Without forcing her gaze to the ruins, she took in the land's slope.

The way the tree line curved instead of running straight, creating natural alcoves and sheltered spots.

The patch of ground on the left stayed dry in the spring because of its higher elevation.

Hidden from the road, mature oaks flattened and dipped the back corner.

Patience seemed to emanate from the land. Like it was waiting for whatever came next without judgment or expectation.

"I see grass that needs mowing," she said.

He huffed. "Besides that."

She let her eyes move again, slower this time.

Taking in details instead of dismissing them.

"There's the rise near the trees. The evening light hits it really nicely—turns everything gold for about twenty minutes before sunset.

That's where my grandfather built the little bench for my grandmother when they first bought the place.

He proposed to her there, actually. Before they even started on the foundation. "

"Okay," Colby said. "That's one thing."

"The clearing over there," she added, nodding to the left. "We used it for overflow parking during festivals and big events. It never floods, even in heavy rain. There's a natural drainage line just past it that carries water away toward the back of the property."

"Two things," he said. "You've also got distance from the road, privacy from neighbors on three sides, and access to the trail that runs behind the property toward the state park."

She blinked. "How do you know about the trail?"

"I've run it." He shrugged one shoulder. "Firehouse guys use it for training sometimes when we want terrain instead of pavement. It's quiet. Good hills. Connects to about six miles of marked paths if you keep going."

She pictured him running those familiar paths, sweat darkening his shirt, focus locked in, breath steady and controlled. The thought unsettled her stomach in a way she didn't want to analyze.

"Point is," he said, "you have more than a pile of ash. You have ground that people want for a reason. Good reasons."

"So they can pave it," she said.

"So they can build something," he corrected. "You don't have to like what they want to build. But it tells you something about what you have. About what's possible here."
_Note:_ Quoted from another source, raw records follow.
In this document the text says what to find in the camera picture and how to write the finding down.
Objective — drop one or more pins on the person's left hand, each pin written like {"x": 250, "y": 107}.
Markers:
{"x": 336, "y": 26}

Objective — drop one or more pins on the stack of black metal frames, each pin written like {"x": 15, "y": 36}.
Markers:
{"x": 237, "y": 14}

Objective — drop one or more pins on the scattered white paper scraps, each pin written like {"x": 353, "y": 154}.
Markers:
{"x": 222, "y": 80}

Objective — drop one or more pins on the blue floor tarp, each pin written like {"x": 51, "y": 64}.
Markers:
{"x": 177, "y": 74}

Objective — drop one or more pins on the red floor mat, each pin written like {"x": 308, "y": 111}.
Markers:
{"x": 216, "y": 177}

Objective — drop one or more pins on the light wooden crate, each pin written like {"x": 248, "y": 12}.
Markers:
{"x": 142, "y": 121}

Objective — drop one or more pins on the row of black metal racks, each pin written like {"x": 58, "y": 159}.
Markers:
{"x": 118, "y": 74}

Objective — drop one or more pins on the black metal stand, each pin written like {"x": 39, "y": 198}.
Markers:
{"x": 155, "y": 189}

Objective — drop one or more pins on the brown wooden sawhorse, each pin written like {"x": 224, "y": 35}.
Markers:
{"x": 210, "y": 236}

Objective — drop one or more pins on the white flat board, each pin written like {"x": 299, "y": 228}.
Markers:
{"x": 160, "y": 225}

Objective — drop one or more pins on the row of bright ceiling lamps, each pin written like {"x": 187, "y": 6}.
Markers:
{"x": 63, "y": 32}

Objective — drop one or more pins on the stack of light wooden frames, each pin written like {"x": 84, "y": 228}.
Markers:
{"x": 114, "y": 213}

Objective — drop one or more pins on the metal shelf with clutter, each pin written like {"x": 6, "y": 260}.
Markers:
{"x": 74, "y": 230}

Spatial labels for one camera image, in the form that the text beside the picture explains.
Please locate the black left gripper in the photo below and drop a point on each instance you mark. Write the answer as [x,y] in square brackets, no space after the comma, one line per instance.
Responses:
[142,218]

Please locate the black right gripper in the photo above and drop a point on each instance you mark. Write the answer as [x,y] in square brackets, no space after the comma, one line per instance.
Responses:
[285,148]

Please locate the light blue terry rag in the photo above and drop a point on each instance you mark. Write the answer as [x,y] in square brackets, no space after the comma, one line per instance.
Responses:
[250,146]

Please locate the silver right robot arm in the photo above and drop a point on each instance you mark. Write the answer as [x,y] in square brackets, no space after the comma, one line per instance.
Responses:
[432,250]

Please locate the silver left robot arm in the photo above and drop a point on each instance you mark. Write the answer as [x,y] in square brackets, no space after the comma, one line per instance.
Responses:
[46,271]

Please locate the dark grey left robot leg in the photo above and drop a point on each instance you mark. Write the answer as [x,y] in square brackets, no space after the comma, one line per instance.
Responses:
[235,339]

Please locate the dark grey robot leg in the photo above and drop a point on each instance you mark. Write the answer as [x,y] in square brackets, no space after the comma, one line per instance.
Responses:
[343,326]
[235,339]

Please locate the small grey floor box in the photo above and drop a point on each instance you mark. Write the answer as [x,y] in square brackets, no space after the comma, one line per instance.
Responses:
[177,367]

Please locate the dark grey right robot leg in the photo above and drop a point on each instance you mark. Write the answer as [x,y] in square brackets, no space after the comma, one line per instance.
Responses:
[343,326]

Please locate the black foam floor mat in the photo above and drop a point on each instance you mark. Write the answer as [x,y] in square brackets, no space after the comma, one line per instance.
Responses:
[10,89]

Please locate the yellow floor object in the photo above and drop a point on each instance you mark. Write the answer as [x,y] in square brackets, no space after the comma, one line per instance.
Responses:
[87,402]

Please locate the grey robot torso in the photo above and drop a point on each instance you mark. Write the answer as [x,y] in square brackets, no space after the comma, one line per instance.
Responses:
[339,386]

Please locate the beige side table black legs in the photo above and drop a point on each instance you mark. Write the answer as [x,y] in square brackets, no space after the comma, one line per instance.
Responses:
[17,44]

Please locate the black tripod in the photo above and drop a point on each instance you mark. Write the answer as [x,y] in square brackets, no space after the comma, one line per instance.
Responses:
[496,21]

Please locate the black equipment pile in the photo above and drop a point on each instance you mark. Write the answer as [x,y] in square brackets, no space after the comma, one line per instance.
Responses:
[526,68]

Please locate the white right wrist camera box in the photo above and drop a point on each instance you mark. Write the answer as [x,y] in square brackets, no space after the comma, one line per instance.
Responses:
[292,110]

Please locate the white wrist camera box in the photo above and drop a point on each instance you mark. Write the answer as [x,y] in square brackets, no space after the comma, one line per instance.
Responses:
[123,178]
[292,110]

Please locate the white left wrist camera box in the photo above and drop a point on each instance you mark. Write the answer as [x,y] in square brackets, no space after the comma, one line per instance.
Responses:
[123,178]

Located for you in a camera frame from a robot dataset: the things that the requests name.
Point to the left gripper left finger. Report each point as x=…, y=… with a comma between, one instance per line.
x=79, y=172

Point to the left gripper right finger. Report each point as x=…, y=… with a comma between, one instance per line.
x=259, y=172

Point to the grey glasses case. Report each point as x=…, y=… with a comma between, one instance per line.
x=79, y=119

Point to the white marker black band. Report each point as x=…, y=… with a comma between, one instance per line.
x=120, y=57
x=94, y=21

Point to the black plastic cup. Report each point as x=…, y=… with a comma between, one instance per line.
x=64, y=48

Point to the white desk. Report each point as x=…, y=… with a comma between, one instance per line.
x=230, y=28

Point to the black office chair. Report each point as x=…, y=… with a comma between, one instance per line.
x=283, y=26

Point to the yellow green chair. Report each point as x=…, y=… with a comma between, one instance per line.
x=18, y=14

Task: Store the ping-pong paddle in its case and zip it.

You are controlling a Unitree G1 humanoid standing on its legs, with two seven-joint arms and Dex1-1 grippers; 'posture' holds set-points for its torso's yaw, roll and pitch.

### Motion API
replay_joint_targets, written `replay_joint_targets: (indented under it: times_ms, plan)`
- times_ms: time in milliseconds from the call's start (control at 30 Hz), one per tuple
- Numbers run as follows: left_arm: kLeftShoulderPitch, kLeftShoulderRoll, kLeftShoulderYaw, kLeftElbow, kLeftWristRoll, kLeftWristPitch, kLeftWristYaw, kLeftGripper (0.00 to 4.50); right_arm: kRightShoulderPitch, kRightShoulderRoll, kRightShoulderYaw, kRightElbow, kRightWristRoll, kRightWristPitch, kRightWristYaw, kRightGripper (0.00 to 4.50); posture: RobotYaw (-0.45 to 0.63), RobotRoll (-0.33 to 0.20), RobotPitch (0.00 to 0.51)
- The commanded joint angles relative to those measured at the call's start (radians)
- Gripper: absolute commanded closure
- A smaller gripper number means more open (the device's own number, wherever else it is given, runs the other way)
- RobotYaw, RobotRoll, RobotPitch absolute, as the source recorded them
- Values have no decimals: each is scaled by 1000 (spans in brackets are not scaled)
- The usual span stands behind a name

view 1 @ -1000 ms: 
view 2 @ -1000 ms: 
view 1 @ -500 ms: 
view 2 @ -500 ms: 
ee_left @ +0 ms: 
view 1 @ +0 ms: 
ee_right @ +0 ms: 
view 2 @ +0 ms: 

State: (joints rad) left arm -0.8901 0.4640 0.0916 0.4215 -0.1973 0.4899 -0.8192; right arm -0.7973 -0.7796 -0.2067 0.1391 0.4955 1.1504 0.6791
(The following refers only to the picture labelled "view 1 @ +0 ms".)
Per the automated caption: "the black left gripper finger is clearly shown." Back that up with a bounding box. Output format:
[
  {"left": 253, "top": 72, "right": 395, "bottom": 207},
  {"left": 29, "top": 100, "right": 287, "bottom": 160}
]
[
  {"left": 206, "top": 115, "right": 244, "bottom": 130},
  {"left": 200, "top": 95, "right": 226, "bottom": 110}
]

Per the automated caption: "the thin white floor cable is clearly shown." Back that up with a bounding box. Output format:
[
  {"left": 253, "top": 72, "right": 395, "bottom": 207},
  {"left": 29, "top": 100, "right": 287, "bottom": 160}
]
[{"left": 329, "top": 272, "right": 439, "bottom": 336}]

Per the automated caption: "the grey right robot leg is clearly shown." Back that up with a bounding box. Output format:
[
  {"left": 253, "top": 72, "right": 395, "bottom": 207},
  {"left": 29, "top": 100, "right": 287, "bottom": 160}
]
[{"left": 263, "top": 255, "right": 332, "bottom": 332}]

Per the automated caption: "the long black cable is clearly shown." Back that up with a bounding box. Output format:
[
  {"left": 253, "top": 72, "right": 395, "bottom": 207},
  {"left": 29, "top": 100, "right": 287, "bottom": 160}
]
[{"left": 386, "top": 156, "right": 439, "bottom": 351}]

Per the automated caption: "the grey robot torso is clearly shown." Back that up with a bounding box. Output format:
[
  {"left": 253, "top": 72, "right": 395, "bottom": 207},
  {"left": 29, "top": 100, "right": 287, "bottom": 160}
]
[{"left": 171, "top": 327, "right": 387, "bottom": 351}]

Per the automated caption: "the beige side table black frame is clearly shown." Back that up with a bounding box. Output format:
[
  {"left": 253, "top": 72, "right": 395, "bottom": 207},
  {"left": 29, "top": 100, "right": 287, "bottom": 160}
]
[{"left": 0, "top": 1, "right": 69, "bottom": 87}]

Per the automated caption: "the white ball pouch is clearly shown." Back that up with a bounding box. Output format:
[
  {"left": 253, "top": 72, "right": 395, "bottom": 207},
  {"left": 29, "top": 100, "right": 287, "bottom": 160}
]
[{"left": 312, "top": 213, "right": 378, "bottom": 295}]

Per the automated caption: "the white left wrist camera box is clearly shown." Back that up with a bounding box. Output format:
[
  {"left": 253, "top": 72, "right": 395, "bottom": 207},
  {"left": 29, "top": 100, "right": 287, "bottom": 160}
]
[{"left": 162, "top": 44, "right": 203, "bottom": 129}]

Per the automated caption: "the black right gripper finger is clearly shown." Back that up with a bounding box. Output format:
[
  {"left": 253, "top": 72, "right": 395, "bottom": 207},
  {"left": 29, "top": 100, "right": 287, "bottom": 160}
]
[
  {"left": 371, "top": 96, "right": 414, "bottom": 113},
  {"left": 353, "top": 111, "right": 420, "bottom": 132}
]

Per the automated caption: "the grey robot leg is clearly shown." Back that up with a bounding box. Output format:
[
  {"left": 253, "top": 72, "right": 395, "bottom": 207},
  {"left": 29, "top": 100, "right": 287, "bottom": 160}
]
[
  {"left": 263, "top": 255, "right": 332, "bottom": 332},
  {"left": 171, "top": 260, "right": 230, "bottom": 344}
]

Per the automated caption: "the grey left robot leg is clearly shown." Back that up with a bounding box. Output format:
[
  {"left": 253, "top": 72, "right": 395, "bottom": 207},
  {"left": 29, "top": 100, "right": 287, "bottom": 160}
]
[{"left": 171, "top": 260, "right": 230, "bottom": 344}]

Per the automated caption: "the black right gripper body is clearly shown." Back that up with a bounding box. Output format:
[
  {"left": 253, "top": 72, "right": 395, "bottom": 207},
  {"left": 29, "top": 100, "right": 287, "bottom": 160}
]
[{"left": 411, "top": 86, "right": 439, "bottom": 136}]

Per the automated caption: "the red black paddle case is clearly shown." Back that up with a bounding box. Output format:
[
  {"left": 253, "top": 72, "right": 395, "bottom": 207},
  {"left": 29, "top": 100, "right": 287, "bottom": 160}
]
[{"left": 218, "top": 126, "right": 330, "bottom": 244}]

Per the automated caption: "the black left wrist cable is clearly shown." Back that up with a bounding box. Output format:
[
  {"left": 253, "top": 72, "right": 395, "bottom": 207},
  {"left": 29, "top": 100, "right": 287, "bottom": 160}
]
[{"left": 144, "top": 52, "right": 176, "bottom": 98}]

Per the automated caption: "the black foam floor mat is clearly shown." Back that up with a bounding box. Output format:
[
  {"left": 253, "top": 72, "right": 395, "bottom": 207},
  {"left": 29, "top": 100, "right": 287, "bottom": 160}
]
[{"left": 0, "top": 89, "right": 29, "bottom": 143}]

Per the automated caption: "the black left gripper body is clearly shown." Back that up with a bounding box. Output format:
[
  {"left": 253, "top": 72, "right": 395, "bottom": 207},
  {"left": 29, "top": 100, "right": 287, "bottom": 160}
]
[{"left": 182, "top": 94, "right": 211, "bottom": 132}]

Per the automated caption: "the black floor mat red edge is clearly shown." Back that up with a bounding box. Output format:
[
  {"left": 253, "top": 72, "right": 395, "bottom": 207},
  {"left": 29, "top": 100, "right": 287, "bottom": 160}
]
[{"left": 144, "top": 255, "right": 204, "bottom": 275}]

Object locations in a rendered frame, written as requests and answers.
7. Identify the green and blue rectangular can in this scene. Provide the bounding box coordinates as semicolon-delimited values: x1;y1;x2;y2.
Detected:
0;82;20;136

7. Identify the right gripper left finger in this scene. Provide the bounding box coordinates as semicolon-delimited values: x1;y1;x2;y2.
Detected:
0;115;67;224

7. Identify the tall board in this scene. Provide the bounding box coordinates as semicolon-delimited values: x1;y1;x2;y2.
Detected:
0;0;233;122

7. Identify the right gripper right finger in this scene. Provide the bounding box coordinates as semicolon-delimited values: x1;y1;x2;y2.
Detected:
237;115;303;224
She shoved her hands into her pockets, fingers brushing the folded tissue she'd forgotten there from this morning. "What good does it do me if I don't intend to sell?"

"Who said you have to sell?" he asked. "You could build something here yourself."

She let out a short, humorless sound. "With what money? Kara saw a windfall. I see liability and a bonfire."

He didn't argue. He just looked at her, steady and patient, like he could wait out the layer of sarcasm and defensiveness until she ran out of it.

She turned in a slow circle, taking in the full sweep of the property again. For the first time since the fire, her mind didn't go immediately to loss.

It went... blank.

Blank in a way that felt like a clean page before the first stroke of ink. Like possibility instead of emptiness.

If she were starting from nothing—if there had never been an inn here, never been a wraparound porch and a carved front desk and a hand-painted sign with her family name on it—what would she see?

The thought struck so sharply she actually inhaled, a quick catch of breath.